━━━ Information supplied

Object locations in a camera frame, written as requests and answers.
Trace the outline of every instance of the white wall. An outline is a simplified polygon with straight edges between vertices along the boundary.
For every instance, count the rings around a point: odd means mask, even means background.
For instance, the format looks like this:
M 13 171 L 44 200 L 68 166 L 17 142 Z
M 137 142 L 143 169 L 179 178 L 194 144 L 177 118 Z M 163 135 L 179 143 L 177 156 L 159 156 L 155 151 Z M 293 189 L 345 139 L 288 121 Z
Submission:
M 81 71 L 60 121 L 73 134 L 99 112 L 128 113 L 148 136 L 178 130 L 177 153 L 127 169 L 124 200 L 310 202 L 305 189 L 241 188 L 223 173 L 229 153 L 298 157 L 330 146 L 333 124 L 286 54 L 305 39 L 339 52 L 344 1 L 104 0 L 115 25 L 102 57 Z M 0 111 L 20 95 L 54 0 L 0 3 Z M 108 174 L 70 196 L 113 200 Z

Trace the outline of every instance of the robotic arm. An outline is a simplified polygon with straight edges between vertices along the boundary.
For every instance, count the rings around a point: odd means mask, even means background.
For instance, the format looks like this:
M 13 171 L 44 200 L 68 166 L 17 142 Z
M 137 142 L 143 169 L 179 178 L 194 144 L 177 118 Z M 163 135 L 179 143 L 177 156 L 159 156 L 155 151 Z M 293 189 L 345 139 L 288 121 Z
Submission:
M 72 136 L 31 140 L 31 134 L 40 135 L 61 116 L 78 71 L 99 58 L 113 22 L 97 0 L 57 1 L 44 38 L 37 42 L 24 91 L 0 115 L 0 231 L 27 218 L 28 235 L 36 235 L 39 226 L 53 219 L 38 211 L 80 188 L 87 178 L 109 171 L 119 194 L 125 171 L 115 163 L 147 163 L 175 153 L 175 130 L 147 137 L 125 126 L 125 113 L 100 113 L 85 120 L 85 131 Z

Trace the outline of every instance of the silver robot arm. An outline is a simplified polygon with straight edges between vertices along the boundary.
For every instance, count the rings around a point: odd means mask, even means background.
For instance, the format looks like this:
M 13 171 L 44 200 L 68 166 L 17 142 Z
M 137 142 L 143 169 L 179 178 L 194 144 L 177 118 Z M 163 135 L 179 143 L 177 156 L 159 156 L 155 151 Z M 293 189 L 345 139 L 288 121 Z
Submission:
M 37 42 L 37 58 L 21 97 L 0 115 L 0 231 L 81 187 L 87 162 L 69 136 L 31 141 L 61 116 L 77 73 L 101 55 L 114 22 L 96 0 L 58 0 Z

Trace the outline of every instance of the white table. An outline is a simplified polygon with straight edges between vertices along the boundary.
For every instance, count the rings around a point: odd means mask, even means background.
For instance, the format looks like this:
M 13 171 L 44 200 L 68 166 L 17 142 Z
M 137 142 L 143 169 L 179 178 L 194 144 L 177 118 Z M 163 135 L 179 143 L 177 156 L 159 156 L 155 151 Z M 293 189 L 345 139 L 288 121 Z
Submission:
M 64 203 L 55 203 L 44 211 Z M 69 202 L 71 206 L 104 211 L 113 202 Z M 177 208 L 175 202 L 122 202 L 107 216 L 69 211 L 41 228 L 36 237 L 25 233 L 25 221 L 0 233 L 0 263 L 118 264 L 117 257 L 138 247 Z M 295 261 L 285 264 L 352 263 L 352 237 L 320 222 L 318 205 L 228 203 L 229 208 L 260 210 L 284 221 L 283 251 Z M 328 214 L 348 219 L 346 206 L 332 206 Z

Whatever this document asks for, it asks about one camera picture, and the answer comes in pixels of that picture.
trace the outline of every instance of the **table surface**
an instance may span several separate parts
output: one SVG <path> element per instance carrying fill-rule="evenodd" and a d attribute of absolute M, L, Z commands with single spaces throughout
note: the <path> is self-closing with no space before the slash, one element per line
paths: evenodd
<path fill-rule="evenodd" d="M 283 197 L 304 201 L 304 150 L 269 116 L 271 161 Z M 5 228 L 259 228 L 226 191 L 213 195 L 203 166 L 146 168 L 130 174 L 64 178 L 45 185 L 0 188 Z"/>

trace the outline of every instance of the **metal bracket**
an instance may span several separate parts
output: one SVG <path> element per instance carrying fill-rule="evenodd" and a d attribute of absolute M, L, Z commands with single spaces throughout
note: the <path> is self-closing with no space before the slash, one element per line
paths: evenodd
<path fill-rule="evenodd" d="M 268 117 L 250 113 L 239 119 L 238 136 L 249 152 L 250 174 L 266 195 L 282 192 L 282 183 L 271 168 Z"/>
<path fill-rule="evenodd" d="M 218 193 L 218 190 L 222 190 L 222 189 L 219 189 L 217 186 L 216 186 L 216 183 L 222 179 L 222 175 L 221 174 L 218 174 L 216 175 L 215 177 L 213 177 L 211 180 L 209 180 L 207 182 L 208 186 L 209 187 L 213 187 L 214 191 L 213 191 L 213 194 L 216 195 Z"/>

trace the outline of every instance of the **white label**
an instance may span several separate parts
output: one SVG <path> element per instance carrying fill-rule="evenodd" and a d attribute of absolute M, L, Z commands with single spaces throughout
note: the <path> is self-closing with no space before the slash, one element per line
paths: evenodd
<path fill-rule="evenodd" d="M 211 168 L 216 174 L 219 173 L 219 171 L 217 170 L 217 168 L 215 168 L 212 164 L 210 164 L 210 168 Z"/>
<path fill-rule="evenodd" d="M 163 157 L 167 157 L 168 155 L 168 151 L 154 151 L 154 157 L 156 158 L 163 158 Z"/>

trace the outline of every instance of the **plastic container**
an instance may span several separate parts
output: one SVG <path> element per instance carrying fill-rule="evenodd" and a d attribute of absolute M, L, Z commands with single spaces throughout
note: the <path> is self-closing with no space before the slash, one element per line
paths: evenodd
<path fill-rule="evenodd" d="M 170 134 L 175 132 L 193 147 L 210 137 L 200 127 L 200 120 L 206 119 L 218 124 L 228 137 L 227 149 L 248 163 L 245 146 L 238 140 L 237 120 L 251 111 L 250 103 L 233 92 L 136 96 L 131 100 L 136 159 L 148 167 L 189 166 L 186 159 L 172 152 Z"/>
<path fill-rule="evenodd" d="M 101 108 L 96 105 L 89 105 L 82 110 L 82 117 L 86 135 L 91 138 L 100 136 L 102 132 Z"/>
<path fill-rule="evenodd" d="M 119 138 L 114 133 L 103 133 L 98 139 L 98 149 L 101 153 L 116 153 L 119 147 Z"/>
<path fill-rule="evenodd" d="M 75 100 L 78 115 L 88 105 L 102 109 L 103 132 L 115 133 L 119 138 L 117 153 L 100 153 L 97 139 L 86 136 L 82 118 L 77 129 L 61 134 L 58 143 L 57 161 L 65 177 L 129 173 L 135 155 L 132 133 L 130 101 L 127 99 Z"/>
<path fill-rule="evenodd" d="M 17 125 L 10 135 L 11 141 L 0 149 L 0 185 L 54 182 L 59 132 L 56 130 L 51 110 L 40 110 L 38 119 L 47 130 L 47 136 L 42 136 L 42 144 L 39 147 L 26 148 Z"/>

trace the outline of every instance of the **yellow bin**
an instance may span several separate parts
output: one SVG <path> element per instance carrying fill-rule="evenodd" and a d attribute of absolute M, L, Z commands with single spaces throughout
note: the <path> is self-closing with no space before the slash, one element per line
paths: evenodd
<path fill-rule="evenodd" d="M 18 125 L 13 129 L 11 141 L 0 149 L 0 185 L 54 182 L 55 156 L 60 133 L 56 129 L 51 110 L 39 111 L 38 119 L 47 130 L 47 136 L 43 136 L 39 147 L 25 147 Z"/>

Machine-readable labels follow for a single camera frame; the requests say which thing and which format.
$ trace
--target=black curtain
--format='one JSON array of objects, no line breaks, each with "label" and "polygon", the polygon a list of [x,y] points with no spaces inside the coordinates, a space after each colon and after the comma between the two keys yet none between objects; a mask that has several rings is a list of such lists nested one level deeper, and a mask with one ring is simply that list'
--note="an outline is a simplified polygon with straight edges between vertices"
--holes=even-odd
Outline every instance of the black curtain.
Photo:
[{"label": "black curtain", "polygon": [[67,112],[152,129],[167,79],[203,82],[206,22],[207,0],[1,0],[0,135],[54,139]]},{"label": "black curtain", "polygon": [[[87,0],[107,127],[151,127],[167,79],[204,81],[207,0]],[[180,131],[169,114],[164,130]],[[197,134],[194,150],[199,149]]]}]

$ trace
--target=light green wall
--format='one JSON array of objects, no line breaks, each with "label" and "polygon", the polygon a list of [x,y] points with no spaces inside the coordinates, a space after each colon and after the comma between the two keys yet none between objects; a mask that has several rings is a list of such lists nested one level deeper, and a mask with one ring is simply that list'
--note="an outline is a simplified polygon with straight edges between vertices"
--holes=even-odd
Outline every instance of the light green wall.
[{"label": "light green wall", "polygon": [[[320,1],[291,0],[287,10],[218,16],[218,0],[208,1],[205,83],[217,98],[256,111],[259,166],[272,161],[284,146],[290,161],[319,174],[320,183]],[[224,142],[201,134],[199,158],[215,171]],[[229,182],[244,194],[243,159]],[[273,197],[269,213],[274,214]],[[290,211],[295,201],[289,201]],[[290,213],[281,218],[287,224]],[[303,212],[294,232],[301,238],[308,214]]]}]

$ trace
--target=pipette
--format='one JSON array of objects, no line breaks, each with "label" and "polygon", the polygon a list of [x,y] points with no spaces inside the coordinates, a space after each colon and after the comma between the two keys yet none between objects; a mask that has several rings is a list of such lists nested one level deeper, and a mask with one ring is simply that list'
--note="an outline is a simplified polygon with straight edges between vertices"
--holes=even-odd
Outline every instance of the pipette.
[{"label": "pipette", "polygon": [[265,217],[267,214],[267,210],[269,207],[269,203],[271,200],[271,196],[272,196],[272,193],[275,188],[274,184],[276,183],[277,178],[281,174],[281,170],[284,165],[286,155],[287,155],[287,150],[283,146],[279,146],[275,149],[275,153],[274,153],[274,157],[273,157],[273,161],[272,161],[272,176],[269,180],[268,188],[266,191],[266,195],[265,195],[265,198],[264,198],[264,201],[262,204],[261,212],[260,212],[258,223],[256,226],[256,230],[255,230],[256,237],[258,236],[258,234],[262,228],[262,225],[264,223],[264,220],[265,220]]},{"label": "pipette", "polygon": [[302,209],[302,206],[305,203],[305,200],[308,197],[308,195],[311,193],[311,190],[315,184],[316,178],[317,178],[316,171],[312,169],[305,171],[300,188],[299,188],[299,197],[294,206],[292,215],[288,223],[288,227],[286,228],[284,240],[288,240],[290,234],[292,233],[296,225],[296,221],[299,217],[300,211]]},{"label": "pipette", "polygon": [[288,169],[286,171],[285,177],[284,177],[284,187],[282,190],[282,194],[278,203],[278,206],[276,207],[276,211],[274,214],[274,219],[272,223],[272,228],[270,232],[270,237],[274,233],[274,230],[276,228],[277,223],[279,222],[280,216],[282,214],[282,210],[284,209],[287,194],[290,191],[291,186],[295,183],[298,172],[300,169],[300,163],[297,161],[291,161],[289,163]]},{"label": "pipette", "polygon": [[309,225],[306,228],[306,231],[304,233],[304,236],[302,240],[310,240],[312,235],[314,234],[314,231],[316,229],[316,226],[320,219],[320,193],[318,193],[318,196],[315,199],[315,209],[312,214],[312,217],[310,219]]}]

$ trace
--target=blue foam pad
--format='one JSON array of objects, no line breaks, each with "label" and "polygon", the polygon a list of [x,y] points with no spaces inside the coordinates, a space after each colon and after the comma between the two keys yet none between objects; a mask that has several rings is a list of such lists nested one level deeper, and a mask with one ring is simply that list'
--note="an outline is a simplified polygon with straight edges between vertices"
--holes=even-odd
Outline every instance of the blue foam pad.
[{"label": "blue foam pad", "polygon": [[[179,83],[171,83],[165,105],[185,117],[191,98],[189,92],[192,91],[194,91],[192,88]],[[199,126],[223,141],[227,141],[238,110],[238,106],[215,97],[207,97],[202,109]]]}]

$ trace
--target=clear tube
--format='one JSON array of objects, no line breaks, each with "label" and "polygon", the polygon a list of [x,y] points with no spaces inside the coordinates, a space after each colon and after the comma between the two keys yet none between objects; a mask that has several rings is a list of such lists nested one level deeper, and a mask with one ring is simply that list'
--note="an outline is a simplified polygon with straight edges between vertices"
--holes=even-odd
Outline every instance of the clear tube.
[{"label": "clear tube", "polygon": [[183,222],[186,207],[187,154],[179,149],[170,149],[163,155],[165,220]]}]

━━━━━━

Instructions for the task: Write out exactly the lines above from the line with "Outline every instance of the black curtain." through the line with "--target=light green wall", both of them included, and leave out all other lines.

Exercise output:
Outline every instance of the black curtain.
Photo:
[{"label": "black curtain", "polygon": [[67,112],[152,129],[167,79],[203,82],[206,22],[207,0],[1,0],[0,135],[54,139]]},{"label": "black curtain", "polygon": [[[87,0],[107,127],[151,127],[167,79],[204,81],[207,0]],[[180,131],[169,114],[164,130]],[[197,134],[194,150],[199,149]]]}]

$ trace
--target=light green wall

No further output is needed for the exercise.